Geopolitical risks and sustainability are expected to be newly taken into consideration when building supply chains as the world has been grappling with unprecedentedly lengthy supply chain disruptions across the board triggered by the Covid-19 pandemic and aggravated by Russia’s attack on Ukraine, said Bain & Company chair.
“In the past, supply chains were optimized around balancing service levels, costs, and cash (inventory). It was a relatively simple tradeoff between service levels and cost to serve. More recently, that balancing equation became inadequate,” Orit Gadiesh, Chairwoman of Bain & Company, said in a special written discussion with Dr. Daehwan Chang, Chairman of Maekyung Media Group, ahead of this year’s World Economic Forum (WEF).
She expected both governments and corporate leaders to take “resiliency, sustainability, and geopolitical” issues into considerations during supply chain design and management “on top of the original goals of balancing service levels and economics” after the global supply chain has been disrupted by the pandemic and Russia’s war in Ukraine.

Gadiesh also projected uncertainty would continue to weigh on the global economy for a while this year amid rising inflation and continued zero-Covid policy by world’s second biggest economy China.

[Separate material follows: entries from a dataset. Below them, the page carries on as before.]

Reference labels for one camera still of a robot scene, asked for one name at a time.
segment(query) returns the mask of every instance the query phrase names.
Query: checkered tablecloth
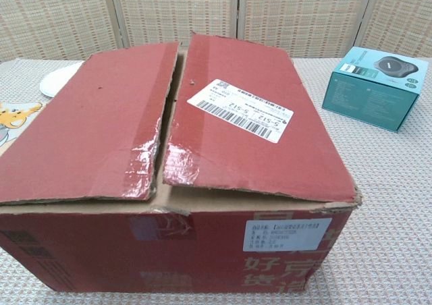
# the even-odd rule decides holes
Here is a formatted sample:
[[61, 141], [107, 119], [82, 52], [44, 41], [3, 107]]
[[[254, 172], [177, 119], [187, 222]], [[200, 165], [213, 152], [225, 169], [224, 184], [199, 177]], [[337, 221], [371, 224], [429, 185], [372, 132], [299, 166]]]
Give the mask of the checkered tablecloth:
[[[399, 133], [322, 110], [339, 59], [294, 64], [364, 194], [333, 250], [301, 294], [67, 294], [51, 291], [0, 249], [0, 305], [432, 304], [432, 70]], [[45, 74], [74, 61], [0, 65], [0, 101], [47, 101]]]

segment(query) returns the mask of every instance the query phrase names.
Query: cartoon cat
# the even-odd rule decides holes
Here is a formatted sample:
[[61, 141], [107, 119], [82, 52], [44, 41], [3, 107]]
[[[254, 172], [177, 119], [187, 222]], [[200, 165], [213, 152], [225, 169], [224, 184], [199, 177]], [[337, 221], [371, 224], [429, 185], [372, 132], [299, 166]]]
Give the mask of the cartoon cat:
[[0, 103], [0, 146], [17, 138], [41, 108], [41, 103]]
[[7, 128], [20, 128], [27, 120], [27, 117], [42, 108], [41, 103], [34, 104], [4, 104], [0, 103], [0, 124]]

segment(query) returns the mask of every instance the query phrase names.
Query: red cardboard box
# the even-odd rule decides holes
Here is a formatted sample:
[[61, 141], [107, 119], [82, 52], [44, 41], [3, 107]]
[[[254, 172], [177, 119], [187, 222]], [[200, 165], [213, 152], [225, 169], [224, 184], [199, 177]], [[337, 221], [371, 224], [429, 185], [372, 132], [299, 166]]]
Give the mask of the red cardboard box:
[[[53, 156], [44, 162], [49, 169], [35, 179], [26, 177], [22, 183], [25, 188], [16, 188], [17, 179], [10, 179], [13, 184], [3, 180], [0, 198], [3, 202], [88, 197], [111, 200], [4, 204], [0, 206], [0, 245], [59, 291], [303, 290], [352, 209], [360, 203], [360, 195], [294, 67], [279, 49], [196, 35], [184, 72], [184, 57], [179, 56], [161, 121], [161, 101], [171, 79], [176, 50], [174, 44], [137, 47], [102, 53], [103, 59], [95, 55], [84, 64], [62, 90], [63, 96], [56, 97], [0, 158], [2, 167], [13, 169], [1, 175], [9, 181], [13, 175], [8, 173], [18, 172], [13, 160], [31, 142], [35, 145], [35, 140], [37, 146], [46, 138], [61, 140], [66, 146], [49, 145]], [[119, 65], [124, 66], [121, 72], [115, 71]], [[104, 105], [117, 106], [117, 112], [128, 109], [118, 122], [109, 118], [115, 130], [105, 126], [104, 117], [88, 122], [82, 121], [84, 117], [70, 120], [79, 106], [88, 115], [97, 114], [92, 110], [93, 100], [79, 96], [99, 87], [100, 79], [102, 87], [113, 84], [123, 92], [107, 90], [103, 98]], [[271, 128], [279, 136], [274, 139], [277, 143], [265, 138], [270, 128], [263, 134], [264, 128], [258, 131], [257, 124], [252, 128], [244, 123], [235, 125], [221, 114], [216, 116], [205, 107], [188, 103], [215, 79], [273, 104], [272, 108], [283, 107], [283, 113], [285, 109], [294, 112], [283, 131], [277, 126]], [[147, 94], [133, 89], [139, 84], [145, 84], [141, 90]], [[149, 97], [153, 103], [139, 103], [149, 102]], [[113, 108], [101, 108], [101, 115], [113, 112]], [[47, 128], [54, 114], [60, 124], [70, 122], [74, 131], [61, 126]], [[122, 123], [128, 123], [126, 128], [120, 129]], [[78, 128], [83, 128], [86, 136], [77, 135]], [[37, 134], [43, 129], [45, 135]], [[110, 135], [116, 136], [118, 129], [126, 138], [114, 144]], [[159, 149], [167, 151], [165, 156], [162, 152], [156, 159], [136, 156], [135, 147], [145, 150], [149, 138], [165, 142], [162, 144], [167, 148]], [[73, 144], [80, 146], [77, 153], [64, 157]], [[36, 148], [37, 155], [48, 157], [47, 151]], [[145, 155], [155, 156], [153, 148], [145, 151], [149, 152]], [[103, 158], [111, 154], [112, 158]], [[42, 162], [39, 156], [27, 159], [30, 155], [20, 158], [20, 167], [36, 169], [34, 163]], [[105, 160], [105, 171], [95, 174], [98, 171], [93, 163], [105, 165]], [[68, 172], [68, 167], [74, 169], [77, 163], [83, 173]], [[135, 182], [132, 186], [140, 182], [139, 187], [147, 183], [139, 175], [150, 180], [154, 165], [158, 175], [152, 198], [150, 188], [125, 194], [130, 190], [125, 189], [125, 177], [117, 170], [124, 175], [131, 164], [144, 171], [126, 176], [128, 188], [131, 182]], [[50, 180], [42, 185], [45, 174], [56, 172], [64, 184]], [[88, 185], [88, 177], [97, 184]]]

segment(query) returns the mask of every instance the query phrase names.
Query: torn box flap
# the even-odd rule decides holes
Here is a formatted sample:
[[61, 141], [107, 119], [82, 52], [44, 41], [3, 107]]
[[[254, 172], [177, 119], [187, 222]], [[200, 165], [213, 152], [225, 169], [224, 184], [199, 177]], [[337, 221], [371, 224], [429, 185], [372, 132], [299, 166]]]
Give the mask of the torn box flap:
[[163, 181], [354, 202], [354, 182], [285, 51], [194, 35]]
[[0, 202], [148, 199], [177, 51], [93, 55], [0, 158]]

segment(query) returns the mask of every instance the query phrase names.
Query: speaker image
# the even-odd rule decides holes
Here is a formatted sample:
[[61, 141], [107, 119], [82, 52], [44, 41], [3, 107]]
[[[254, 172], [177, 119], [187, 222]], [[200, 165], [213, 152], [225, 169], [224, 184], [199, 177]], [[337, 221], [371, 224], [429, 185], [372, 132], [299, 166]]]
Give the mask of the speaker image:
[[393, 78], [404, 78], [408, 74], [412, 74], [419, 70], [415, 64], [390, 56], [383, 57], [374, 62], [373, 66], [387, 76]]

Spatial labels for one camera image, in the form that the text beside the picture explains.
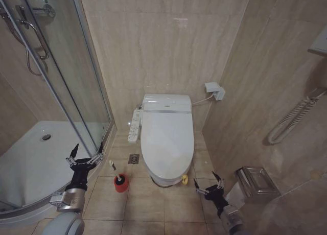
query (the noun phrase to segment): toilet paper holder
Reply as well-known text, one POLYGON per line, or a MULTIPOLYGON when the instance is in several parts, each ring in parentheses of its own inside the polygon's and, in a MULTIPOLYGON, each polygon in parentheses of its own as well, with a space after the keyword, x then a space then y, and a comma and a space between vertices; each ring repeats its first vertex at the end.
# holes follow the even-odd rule
POLYGON ((263 167, 243 166, 235 174, 246 203, 268 203, 281 195, 263 167))

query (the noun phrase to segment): toilet seat control panel
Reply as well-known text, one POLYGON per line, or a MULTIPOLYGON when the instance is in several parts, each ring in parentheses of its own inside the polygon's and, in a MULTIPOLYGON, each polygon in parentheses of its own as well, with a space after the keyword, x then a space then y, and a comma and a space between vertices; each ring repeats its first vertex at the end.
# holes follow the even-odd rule
POLYGON ((131 127, 128 134, 128 142, 135 143, 138 138, 139 128, 141 126, 142 109, 135 109, 131 121, 131 127))

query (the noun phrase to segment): shower enclosure
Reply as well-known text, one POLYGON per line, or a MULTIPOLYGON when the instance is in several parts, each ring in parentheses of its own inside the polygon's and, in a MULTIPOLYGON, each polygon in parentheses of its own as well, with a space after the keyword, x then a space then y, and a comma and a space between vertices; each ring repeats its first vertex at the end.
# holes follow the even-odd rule
POLYGON ((46 204, 113 121, 80 0, 0 0, 0 219, 46 204))

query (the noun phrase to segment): toilet lid
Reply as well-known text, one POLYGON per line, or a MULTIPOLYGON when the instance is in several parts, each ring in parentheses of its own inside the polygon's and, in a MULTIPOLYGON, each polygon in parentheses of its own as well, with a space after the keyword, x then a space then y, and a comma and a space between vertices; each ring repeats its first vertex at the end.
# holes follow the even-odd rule
POLYGON ((193 157, 192 114, 143 112, 141 149, 145 164, 156 176, 182 175, 193 157))

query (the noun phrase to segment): red toilet brush holder
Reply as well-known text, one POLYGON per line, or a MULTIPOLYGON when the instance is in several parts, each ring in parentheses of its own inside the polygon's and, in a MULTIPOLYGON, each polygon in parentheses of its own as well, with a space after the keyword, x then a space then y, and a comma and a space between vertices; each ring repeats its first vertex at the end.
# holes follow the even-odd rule
POLYGON ((119 174, 119 178, 115 176, 113 183, 118 193, 123 193, 128 189, 128 178, 125 174, 119 174))

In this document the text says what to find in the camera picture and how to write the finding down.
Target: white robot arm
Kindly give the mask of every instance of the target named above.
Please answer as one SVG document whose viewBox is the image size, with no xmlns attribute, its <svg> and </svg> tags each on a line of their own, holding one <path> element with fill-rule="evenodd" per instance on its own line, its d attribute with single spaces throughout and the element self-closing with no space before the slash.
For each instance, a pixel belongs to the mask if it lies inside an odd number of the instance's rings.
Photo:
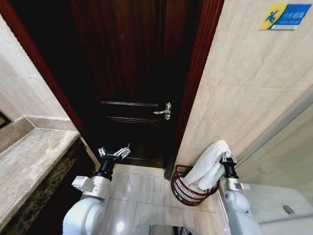
<svg viewBox="0 0 313 235">
<path fill-rule="evenodd" d="M 63 220 L 63 235 L 99 234 L 113 174 L 114 164 L 110 165 L 109 161 L 120 157 L 124 159 L 130 152 L 129 145 L 112 154 L 107 154 L 104 148 L 99 148 L 100 156 L 104 159 L 99 171 L 92 178 L 76 176 L 72 185 L 88 198 L 80 200 L 67 212 Z"/>
</svg>

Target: doorway
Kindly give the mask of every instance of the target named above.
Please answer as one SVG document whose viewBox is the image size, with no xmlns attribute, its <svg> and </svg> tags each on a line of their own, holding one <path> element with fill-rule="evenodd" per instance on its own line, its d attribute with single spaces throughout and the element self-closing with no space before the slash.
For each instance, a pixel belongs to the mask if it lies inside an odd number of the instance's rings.
<svg viewBox="0 0 313 235">
<path fill-rule="evenodd" d="M 3 1 L 0 11 L 94 154 L 169 178 L 223 1 Z M 155 114 L 171 104 L 169 118 Z"/>
</svg>

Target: sign
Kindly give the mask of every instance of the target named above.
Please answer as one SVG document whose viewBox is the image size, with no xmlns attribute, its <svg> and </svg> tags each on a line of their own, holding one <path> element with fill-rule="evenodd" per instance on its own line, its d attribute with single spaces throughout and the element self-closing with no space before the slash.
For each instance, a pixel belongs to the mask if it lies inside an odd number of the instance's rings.
<svg viewBox="0 0 313 235">
<path fill-rule="evenodd" d="M 260 30 L 295 30 L 312 4 L 273 4 Z"/>
</svg>

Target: red wire basket
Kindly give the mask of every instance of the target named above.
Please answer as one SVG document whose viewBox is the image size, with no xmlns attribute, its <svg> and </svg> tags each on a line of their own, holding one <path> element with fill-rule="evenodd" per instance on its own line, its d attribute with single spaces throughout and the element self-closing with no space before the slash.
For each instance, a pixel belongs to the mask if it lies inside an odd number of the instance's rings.
<svg viewBox="0 0 313 235">
<path fill-rule="evenodd" d="M 191 166 L 177 165 L 172 177 L 171 188 L 173 194 L 180 202 L 187 206 L 196 206 L 219 189 L 220 181 L 213 188 L 207 189 L 205 193 L 192 191 L 180 179 L 181 177 L 185 177 L 191 169 Z"/>
</svg>

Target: tile floor
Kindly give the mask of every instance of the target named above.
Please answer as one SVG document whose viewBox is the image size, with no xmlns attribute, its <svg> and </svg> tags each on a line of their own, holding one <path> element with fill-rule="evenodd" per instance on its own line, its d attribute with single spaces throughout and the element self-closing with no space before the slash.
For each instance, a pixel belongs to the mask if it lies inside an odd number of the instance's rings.
<svg viewBox="0 0 313 235">
<path fill-rule="evenodd" d="M 128 235 L 143 224 L 176 225 L 202 235 L 222 235 L 212 199 L 196 207 L 180 203 L 163 177 L 115 172 L 102 235 Z"/>
</svg>

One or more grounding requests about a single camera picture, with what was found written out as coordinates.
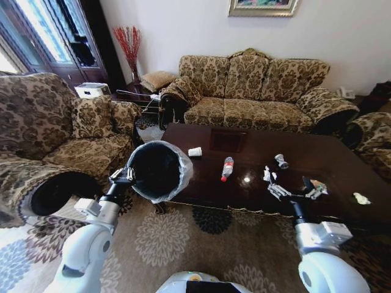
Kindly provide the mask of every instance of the painting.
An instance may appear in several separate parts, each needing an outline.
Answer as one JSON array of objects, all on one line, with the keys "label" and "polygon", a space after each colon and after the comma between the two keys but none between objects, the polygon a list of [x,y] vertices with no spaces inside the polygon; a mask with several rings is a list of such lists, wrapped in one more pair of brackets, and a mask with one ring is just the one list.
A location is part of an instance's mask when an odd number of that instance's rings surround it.
[{"label": "painting", "polygon": [[299,0],[231,0],[228,16],[293,16]]}]

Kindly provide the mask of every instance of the coffee table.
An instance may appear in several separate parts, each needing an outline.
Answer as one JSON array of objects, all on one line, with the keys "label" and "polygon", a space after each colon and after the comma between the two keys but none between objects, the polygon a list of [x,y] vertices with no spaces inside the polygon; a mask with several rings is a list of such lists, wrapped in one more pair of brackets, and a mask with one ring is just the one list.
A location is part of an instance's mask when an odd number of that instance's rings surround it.
[{"label": "coffee table", "polygon": [[[302,202],[313,219],[366,230],[391,224],[391,186],[335,137],[170,124],[162,140],[186,154],[190,148],[202,147],[202,157],[192,157],[192,180],[173,198],[174,203],[292,217],[291,204],[273,197],[262,180],[267,165],[277,173],[277,184],[291,192],[302,190],[302,176],[327,185],[328,195]],[[274,160],[279,153],[289,163],[286,170]],[[235,163],[223,183],[221,171],[228,156]],[[360,192],[372,204],[358,204],[353,192]]]}]

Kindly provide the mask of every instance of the sofa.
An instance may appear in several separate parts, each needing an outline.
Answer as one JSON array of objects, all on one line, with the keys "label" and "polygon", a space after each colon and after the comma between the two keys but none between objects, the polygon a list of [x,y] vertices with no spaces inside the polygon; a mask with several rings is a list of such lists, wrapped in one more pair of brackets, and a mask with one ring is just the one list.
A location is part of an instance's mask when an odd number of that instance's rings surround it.
[{"label": "sofa", "polygon": [[[134,127],[140,115],[110,96],[78,98],[52,73],[1,76],[0,227],[23,225],[29,209],[50,214],[70,193],[102,192],[142,143]],[[37,194],[47,207],[36,204]]]},{"label": "sofa", "polygon": [[161,129],[175,122],[331,134],[358,108],[319,87],[330,66],[247,49],[229,57],[183,56],[161,91]]},{"label": "sofa", "polygon": [[342,142],[391,183],[391,114],[369,113],[347,126]]}]

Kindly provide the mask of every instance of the black trash bag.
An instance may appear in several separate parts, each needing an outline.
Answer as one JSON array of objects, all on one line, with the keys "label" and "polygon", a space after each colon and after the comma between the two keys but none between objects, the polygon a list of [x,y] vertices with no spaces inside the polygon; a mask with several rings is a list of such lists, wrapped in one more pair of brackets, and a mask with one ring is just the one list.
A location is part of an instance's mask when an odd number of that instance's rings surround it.
[{"label": "black trash bag", "polygon": [[175,145],[162,140],[136,148],[126,166],[134,170],[133,189],[152,203],[173,199],[189,184],[193,174],[190,158]]}]

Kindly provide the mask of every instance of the red decorative branches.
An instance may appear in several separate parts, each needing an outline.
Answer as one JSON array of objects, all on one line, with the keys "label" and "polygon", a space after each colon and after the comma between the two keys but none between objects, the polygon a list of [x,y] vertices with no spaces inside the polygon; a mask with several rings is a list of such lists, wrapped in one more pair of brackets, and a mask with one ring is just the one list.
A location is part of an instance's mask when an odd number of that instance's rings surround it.
[{"label": "red decorative branches", "polygon": [[135,68],[137,66],[137,54],[141,44],[140,30],[134,26],[132,28],[118,26],[113,31],[121,45],[122,51],[125,53],[130,68]]}]

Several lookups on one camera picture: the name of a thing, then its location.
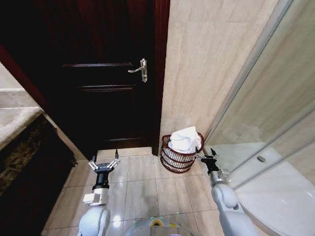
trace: white towel
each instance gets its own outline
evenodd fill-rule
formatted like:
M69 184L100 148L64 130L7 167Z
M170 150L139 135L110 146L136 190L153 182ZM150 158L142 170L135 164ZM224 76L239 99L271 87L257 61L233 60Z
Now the white towel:
M180 153L194 153L196 147L201 149L201 138L196 132L196 127L192 126L172 133L168 146Z

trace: door frame
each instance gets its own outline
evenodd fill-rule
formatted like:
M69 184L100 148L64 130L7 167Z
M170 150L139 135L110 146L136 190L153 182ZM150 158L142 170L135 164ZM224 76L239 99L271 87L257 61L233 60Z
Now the door frame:
M154 0L154 107L153 107L153 143L152 154L158 155L160 124L162 114L162 99L163 86L165 75L165 60L166 60L166 45L168 33L168 20L170 11L170 0ZM59 119L54 113L51 104L47 101L45 96L38 90L38 88L31 82L28 76L24 74L20 66L15 62L11 55L0 44L0 61L6 69L13 75L13 77L23 86L23 88L31 95L31 97L40 105L40 107L59 125ZM68 135L66 129L62 126L60 128ZM76 141L74 143L87 159L91 159L95 155L95 151L84 150L83 144Z

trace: beige tile floor
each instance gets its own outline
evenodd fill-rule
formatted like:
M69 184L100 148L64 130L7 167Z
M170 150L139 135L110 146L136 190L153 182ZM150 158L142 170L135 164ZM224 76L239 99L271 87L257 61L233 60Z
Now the beige tile floor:
M167 171L152 155L120 157L109 175L111 223L107 236L122 236L141 218L163 216L204 236L223 236L219 212L211 197L210 183L196 161L184 174ZM108 162L112 158L98 159ZM73 168L43 229L44 236L76 236L81 216L89 208L82 203L92 192L96 174L87 161Z

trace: countertop
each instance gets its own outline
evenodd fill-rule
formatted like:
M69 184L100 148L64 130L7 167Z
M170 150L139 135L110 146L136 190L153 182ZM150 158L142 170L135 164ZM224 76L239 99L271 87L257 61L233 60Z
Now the countertop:
M0 150L42 113L39 107L0 108Z

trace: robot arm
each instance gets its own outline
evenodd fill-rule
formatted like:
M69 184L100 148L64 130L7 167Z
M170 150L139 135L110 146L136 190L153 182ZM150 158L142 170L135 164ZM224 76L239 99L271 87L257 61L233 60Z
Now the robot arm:
M217 154L214 150L212 150L212 155L199 154L197 158L207 165L212 185L212 197L218 205L220 223L225 236L258 236L254 224L244 213L237 194L226 184L225 173L216 166Z
M97 173L93 193L84 195L83 202L92 206L81 218L77 236L105 236L110 222L108 203L108 175L120 163L118 151L111 163L96 164L96 156L89 165Z
M244 213L237 195L226 184L216 184L212 197L220 212L220 223L225 236L258 236L254 224Z

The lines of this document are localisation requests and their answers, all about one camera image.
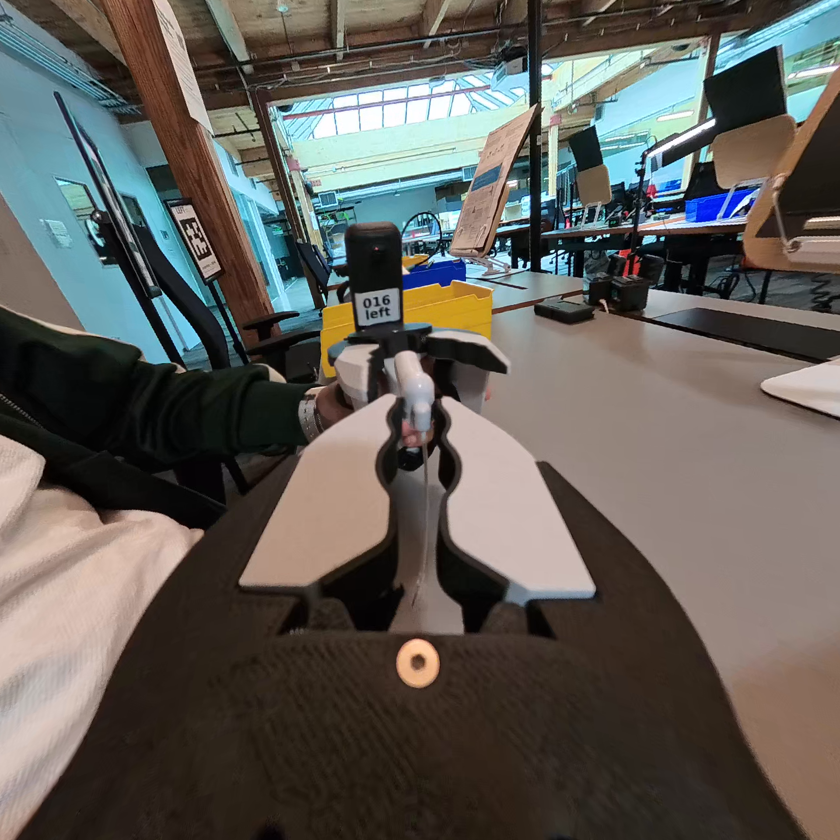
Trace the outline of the person's left forearm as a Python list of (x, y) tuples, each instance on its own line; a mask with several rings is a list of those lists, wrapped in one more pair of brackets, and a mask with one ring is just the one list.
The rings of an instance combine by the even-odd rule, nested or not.
[(2, 435), (56, 462), (105, 453), (151, 469), (304, 445), (306, 390), (263, 364), (183, 371), (1, 310)]

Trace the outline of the silver wristwatch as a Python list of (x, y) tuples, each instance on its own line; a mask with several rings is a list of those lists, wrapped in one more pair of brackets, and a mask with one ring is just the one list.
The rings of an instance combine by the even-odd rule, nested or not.
[(298, 421), (307, 444), (320, 437), (324, 432), (318, 406), (318, 398), (322, 390), (323, 386), (308, 389), (298, 405)]

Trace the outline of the wooden pillar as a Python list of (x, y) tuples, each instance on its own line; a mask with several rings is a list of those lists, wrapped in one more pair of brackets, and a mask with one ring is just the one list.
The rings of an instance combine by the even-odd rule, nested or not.
[(192, 201), (219, 257), (220, 287), (242, 329), (273, 307), (212, 135), (186, 110), (153, 1), (101, 5), (178, 189)]

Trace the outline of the white paper notice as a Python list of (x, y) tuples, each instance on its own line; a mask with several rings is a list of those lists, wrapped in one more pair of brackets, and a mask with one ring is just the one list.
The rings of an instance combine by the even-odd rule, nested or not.
[(153, 1), (153, 4), (186, 110), (196, 123), (213, 135), (213, 127), (197, 84), (186, 41), (172, 6), (168, 1)]

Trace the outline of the blue plastic bin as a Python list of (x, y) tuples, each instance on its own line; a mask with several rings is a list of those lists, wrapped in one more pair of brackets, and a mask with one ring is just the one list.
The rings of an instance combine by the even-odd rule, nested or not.
[(759, 193), (759, 187), (750, 185), (738, 190), (687, 200), (686, 221), (699, 224), (745, 216)]
[(467, 263), (463, 259), (426, 261), (412, 266), (402, 278), (405, 291), (427, 287), (449, 287), (453, 281), (466, 281)]

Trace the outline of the black desk mat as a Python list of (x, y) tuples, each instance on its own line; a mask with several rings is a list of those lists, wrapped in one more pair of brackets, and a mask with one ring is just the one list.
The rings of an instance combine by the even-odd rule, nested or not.
[(692, 308), (648, 322), (811, 363), (837, 360), (839, 331), (747, 314)]

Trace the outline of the yellow plastic bin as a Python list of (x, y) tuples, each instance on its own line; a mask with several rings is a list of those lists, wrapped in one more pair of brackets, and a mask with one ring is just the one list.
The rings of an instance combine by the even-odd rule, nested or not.
[[(404, 321), (427, 322), (441, 329), (462, 329), (491, 339), (492, 290), (454, 280), (448, 287), (430, 285), (405, 290)], [(327, 307), (322, 313), (321, 370), (331, 380), (335, 371), (329, 349), (355, 330), (350, 302)]]

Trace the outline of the framed marker poster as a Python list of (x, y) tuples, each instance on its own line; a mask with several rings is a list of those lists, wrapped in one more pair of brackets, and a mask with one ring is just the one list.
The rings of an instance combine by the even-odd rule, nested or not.
[(185, 198), (171, 198), (164, 200), (164, 206), (198, 276), (206, 286), (210, 286), (222, 276), (224, 269), (193, 203)]

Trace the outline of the person's left hand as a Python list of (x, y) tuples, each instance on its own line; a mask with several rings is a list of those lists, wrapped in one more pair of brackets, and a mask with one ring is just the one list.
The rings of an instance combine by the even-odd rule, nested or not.
[(336, 380), (322, 387), (315, 396), (317, 425), (322, 432), (354, 412), (349, 397), (344, 394), (341, 384)]

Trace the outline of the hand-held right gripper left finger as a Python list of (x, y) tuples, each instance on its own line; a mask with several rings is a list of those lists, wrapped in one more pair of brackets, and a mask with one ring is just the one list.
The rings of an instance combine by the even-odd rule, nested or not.
[(398, 517), (393, 484), (401, 399), (384, 395), (305, 448), (238, 587), (257, 594), (343, 604), (359, 629), (386, 629), (396, 585)]

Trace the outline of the small white plastic part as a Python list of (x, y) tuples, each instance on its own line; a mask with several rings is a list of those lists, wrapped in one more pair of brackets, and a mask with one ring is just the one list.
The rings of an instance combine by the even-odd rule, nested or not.
[(395, 356), (394, 367), (398, 393), (404, 402), (406, 423), (419, 437), (419, 448), (423, 460), (422, 551), (411, 600), (412, 606), (416, 606), (422, 600), (429, 565), (428, 531), (431, 500), (427, 446), (433, 436), (435, 386), (432, 377), (425, 372), (420, 358), (413, 351), (399, 352)]

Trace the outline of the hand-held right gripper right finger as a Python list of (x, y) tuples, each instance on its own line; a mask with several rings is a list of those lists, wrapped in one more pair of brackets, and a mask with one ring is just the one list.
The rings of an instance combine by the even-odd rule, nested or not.
[(449, 396), (436, 431), (436, 574), (464, 630), (480, 630), (498, 604), (593, 599), (592, 575), (529, 451)]

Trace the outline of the person's dark green jacket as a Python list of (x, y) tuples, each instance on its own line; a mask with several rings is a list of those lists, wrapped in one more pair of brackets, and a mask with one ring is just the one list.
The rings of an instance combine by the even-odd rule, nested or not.
[(223, 504), (201, 493), (50, 432), (5, 395), (1, 405), (2, 435), (40, 455), (50, 483), (77, 493), (94, 508), (160, 513), (201, 530), (226, 512)]

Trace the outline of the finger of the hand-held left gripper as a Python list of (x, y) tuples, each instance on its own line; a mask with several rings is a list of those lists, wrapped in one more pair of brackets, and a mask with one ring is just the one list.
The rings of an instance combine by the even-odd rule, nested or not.
[(328, 361), (344, 400), (354, 411), (361, 410), (381, 395), (383, 360), (382, 347), (378, 343), (352, 343), (345, 340), (329, 347)]
[(425, 339), (425, 357), (432, 364), (436, 394), (478, 415), (487, 400), (490, 374), (510, 372), (508, 357), (493, 342), (466, 330), (432, 330)]

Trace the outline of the cardboard backed board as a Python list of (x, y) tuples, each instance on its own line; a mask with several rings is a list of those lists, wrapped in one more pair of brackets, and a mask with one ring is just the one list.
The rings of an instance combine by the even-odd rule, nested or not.
[(787, 111), (782, 48), (718, 72), (704, 80), (703, 89), (716, 123), (710, 152), (720, 189), (776, 173), (796, 133)]

“There is a lot of economic dependency on central bank decisions as regards interest rates and the impact this will have on financial markets,” said Gadiesh. “Closer to home for Korea are choices that China will make as it continues to deal with the pandemic, and how this impacts its openness to the global market.”
After the pandemic has accelerated digitalization, countries are recommended to find out “how to re-deploy and define work in a way which uses their workforce effectively and keeps population satisfaction high,” she said.
The WEF meeting will be held in Davos, Switzerland from May 22-26 under the theme of ‘History at a Turning Point: Government Policies and Business Strategies.’